> [WHAT YOU NEED TO DO]: Print the whole listing again, exactly as it stands.

> [INFORMATION SUPPLIED]:
• • •
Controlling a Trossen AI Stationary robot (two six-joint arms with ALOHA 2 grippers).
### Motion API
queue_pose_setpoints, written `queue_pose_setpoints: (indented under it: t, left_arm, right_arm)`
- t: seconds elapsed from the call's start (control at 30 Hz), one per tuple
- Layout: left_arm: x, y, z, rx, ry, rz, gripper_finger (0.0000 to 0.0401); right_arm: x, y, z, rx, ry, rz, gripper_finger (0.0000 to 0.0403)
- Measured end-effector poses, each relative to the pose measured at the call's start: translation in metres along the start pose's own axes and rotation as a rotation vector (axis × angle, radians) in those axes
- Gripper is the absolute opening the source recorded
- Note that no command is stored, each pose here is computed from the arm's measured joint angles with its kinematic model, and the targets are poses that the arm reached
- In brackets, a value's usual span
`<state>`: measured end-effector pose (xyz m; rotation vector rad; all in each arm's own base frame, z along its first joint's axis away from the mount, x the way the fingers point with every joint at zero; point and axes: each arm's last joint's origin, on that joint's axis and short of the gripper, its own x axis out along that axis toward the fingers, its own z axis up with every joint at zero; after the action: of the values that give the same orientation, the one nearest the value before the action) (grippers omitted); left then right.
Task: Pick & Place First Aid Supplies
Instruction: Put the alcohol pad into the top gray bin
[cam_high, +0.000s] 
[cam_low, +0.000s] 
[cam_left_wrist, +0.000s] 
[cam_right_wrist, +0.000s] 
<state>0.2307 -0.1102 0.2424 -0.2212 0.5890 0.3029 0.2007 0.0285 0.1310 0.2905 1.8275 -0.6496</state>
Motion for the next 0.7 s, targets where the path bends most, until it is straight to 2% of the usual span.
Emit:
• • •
> [ANSWER SECTION]:
Controlling a Trossen AI Stationary robot (two six-joint arms with ALOHA 2 grippers).
### Motion API
queue_pose_setpoints, written `queue_pose_setpoints: (indented under it: t, left_arm, right_arm)`
- t: seconds elapsed from the call's start (control at 30 Hz), one per tuple
- Layout: left_arm: x, y, z, rx, ry, rz, gripper_finger (0.0000 to 0.0401); right_arm: x, y, z, rx, ry, rz, gripper_finger (0.0000 to 0.0403)
- Measured end-effector poses, each relative to the pose measured at the call's start: translation in metres along the start pose's own axes and rotation as a rotation vector (axis × angle, radians) in those axes
- Gripper is the absolute opening the source recorded
- Note that no command is stored, each pose here is computed from the arm's measured joint angles with its kinematic model, and the targets are poses that the arm reached
- In brackets, a value's usual span
`<state>`: measured end-effector pose (xyz m; rotation vector rad; all in each arm's own base frame, z along its first joint's axis away from the mount, x the way the fingers point with every joint at zero; point and axes: each arm's last joint's origin, on that joint's axis and short of the gripper, its own x axis out along that axis toward the fingers, its own z axis up with every joint at zero; after the action: of the values that give the same orientation, the one nearest the value before the action) (grippers omitted); left then right.
Task: Pick & Place First Aid Supplies
Instruction: Put the alcohol pad into the top gray bin
[cam_high, +0.000s] 
[cam_low, +0.000s] 
[cam_left_wrist, +0.000s] 
[cam_right_wrist, +0.000s] 
<state>0.2307 -0.1102 0.2424 -0.2212 0.5890 0.3029 0.2007 0.0285 0.1310 0.2905 1.8275 -0.6496</state>
Motion for the next 0.7 s, targets where the path bends most, until it is straight to 2% of the usual span.
Emit:

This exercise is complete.